Records contained in a dataset:
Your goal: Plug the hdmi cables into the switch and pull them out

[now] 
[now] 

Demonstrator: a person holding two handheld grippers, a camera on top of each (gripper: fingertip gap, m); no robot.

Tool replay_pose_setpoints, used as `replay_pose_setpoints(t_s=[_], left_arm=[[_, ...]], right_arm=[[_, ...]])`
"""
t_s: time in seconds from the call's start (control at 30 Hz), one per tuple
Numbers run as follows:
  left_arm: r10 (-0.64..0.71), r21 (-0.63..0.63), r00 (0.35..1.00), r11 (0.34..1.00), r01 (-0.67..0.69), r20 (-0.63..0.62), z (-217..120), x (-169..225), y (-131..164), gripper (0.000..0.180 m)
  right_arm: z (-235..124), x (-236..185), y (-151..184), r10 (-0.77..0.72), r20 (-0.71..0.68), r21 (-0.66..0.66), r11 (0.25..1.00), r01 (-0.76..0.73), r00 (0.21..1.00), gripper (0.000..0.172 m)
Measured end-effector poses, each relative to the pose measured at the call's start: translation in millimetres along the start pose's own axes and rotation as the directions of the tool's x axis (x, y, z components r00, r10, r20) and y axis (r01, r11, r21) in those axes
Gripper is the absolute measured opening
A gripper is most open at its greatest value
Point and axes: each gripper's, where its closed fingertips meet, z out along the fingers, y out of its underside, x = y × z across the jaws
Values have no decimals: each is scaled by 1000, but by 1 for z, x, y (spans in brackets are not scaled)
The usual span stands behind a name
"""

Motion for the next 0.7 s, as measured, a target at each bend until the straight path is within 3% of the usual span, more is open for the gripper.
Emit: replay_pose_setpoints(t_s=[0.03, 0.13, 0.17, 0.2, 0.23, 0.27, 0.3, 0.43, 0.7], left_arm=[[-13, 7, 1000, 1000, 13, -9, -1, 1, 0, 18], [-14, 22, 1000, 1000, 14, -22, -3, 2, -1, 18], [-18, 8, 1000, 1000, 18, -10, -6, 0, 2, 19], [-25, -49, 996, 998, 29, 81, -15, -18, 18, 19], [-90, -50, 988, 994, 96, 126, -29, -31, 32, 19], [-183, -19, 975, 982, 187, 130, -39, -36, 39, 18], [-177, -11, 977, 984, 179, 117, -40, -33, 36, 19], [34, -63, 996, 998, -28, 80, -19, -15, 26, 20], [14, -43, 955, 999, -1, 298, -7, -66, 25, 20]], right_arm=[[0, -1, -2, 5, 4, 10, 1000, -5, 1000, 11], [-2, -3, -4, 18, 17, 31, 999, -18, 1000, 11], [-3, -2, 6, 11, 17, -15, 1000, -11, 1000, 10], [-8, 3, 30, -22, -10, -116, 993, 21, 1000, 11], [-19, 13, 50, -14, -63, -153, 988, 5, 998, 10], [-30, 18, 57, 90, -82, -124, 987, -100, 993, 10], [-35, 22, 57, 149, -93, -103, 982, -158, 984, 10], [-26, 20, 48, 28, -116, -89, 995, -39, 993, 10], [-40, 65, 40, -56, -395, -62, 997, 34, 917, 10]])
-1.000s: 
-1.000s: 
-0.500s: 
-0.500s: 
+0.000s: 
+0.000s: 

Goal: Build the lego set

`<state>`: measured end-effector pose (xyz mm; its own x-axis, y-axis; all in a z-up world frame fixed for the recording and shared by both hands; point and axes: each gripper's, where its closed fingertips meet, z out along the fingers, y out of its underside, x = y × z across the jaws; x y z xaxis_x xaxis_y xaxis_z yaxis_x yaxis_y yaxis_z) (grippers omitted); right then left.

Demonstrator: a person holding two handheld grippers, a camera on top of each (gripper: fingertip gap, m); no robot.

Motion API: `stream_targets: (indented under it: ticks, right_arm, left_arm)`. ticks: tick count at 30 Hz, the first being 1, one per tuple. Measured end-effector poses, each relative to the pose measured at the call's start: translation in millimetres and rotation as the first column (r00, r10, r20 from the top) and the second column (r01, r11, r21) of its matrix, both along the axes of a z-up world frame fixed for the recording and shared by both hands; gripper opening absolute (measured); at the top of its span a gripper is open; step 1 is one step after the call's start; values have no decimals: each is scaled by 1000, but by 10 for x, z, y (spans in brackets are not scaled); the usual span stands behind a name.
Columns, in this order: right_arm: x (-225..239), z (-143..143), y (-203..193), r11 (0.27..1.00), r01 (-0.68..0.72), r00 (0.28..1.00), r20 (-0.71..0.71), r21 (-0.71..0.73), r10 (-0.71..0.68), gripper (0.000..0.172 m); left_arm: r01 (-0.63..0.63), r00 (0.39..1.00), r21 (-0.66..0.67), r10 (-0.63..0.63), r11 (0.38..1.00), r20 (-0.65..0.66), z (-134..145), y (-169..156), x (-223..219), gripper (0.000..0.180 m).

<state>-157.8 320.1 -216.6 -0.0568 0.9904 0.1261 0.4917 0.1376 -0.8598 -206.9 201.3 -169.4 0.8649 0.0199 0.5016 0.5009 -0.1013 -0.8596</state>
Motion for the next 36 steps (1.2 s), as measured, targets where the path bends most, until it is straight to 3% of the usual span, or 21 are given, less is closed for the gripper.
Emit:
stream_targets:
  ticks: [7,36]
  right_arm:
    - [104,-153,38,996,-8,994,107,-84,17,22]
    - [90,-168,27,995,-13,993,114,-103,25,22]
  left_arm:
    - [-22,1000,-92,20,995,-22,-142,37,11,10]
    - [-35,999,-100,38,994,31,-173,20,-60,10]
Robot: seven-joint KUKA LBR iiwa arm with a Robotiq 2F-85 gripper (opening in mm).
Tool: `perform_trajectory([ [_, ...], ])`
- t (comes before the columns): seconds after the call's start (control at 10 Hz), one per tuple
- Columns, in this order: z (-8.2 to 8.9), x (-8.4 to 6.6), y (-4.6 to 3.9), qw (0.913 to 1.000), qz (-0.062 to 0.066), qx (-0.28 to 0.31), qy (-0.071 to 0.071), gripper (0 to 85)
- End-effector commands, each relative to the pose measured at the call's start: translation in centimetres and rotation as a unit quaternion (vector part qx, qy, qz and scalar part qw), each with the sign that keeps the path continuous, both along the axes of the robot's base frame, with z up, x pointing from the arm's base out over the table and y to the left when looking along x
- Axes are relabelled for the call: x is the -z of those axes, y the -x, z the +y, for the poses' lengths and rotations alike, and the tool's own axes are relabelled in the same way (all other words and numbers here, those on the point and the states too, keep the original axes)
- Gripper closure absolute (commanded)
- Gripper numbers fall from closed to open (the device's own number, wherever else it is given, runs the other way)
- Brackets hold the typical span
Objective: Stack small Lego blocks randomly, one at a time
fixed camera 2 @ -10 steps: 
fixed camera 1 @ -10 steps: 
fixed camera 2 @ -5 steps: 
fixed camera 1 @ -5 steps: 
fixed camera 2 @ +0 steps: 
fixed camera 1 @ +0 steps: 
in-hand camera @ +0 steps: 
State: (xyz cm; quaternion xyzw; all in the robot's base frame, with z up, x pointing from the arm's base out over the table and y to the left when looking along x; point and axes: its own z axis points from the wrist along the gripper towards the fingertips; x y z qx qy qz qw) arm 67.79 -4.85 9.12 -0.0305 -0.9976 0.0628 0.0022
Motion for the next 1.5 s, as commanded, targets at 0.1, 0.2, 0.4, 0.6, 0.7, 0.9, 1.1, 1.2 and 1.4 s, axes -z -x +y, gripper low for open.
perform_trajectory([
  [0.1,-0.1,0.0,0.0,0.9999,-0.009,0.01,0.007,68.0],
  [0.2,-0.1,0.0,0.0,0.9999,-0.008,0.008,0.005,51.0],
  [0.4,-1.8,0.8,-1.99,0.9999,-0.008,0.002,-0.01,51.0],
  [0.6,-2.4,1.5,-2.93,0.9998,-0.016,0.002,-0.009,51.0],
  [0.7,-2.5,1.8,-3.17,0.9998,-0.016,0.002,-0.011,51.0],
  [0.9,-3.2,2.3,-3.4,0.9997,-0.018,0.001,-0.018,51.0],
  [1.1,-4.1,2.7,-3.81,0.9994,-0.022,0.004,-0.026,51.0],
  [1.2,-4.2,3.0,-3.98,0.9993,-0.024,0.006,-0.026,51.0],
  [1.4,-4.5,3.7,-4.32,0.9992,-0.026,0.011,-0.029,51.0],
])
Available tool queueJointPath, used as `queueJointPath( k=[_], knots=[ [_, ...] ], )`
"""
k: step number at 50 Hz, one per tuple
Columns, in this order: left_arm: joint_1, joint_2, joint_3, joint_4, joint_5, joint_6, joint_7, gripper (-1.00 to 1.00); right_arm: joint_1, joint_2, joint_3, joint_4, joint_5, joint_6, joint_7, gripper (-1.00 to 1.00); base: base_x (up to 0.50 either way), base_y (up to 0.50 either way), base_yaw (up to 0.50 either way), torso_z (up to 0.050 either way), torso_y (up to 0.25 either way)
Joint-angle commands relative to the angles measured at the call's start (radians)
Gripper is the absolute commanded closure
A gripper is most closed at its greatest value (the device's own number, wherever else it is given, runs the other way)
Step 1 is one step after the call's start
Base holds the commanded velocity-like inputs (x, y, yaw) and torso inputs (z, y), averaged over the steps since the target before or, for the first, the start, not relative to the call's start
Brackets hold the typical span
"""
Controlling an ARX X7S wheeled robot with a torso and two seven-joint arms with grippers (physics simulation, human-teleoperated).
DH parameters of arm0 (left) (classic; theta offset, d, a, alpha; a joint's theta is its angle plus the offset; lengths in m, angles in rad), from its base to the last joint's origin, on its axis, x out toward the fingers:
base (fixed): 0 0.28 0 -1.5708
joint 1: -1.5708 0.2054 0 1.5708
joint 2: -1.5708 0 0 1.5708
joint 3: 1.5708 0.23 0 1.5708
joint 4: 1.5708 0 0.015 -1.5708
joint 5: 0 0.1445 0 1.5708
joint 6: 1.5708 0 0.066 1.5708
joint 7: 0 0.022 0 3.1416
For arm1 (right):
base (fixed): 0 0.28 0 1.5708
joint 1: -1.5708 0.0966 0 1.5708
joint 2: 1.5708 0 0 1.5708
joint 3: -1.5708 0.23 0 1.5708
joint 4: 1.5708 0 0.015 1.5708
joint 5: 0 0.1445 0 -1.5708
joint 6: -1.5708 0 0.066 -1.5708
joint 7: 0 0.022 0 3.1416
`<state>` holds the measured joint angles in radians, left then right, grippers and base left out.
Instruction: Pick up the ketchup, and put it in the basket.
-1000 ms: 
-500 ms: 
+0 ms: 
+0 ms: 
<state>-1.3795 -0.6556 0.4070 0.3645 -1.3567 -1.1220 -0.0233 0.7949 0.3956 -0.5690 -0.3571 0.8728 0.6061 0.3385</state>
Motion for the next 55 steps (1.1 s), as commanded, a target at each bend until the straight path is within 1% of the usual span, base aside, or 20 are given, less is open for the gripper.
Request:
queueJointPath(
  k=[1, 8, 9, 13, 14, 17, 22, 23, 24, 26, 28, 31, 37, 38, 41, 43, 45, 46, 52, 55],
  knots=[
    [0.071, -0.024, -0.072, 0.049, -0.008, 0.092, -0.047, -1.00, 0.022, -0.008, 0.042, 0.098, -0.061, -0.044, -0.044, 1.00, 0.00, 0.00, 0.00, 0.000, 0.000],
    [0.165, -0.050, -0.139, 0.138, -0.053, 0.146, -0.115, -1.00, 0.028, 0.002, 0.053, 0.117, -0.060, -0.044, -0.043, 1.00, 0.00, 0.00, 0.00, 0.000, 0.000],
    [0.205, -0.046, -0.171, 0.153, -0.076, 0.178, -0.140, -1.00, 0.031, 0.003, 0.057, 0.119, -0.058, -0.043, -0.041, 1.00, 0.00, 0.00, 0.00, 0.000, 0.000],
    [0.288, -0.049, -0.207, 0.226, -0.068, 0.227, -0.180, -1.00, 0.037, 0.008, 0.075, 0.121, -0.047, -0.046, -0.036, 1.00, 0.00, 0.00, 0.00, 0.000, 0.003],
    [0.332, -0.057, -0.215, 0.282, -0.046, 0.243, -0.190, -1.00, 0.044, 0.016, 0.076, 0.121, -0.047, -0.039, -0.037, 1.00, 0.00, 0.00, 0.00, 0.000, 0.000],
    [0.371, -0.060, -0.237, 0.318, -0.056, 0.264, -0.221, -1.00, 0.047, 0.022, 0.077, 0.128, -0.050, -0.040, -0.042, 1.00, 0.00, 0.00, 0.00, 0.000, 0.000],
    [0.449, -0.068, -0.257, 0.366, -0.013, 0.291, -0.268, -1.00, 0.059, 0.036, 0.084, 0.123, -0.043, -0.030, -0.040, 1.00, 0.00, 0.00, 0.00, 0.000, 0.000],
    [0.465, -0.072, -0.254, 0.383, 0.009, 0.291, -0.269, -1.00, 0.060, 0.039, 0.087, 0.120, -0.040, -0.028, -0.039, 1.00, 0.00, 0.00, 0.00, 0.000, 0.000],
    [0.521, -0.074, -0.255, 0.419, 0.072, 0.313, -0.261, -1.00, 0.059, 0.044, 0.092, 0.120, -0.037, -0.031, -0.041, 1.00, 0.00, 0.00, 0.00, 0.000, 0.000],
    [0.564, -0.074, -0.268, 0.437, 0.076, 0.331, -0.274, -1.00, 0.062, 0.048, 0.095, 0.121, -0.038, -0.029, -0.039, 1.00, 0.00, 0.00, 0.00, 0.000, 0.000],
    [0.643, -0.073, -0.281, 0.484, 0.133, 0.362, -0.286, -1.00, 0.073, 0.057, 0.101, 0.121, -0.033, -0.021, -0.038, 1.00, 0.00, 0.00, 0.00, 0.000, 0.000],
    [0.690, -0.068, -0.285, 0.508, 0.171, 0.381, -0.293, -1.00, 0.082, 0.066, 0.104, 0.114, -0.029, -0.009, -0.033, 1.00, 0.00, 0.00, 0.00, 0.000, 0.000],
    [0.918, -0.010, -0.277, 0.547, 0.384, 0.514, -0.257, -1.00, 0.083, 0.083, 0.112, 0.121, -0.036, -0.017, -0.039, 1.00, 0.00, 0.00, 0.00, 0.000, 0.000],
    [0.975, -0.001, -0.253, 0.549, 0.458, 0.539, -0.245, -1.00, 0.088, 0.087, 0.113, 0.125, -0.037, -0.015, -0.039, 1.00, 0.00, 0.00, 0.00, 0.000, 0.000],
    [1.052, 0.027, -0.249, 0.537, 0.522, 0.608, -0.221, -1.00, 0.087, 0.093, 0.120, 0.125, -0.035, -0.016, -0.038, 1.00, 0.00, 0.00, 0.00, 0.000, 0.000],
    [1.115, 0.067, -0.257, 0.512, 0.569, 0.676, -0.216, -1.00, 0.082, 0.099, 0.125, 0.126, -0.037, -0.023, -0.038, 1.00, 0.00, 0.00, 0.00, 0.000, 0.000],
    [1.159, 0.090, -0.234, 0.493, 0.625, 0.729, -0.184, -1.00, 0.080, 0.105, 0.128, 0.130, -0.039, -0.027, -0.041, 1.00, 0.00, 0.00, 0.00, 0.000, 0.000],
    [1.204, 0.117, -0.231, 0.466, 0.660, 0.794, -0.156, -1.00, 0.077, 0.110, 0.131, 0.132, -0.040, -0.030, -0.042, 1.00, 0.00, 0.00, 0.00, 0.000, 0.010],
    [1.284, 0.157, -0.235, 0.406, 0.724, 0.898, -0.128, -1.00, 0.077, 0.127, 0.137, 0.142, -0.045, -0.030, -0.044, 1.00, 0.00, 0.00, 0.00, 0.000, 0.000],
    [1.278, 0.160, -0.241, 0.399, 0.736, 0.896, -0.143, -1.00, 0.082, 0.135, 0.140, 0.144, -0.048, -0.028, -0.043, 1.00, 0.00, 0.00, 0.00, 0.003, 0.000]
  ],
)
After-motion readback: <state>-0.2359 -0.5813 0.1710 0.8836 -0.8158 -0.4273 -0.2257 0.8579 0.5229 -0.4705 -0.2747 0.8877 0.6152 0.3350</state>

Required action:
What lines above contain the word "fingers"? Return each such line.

Answer space:
Point and axes: each gripper's, where its closed fingertips meet, z out along the fingers, y out of its underside, x = y × z across the jaws
`<state>`: measured end-effector pose (xyz mm; its own x-axis, y-axis; all in a z-up world frame fixed for the recording and shared by both hands; point and axes: each gripper's, where its closed fingertips meet, z out along the fingers, y out of its underside, x = y × z across the jaws; x y z xaxis_x xaxis_y xaxis_z yaxis_x yaxis_y yaxis_z) (grippers omitted); right then left.
DH parameters of arm0 (left) (classic; theta offset, d, a, alpha; a joint's theta is its angle plus the offset; lengths in m, angles in rad), from its base to the last joint's origin, on its axis, x out toward the fingers:

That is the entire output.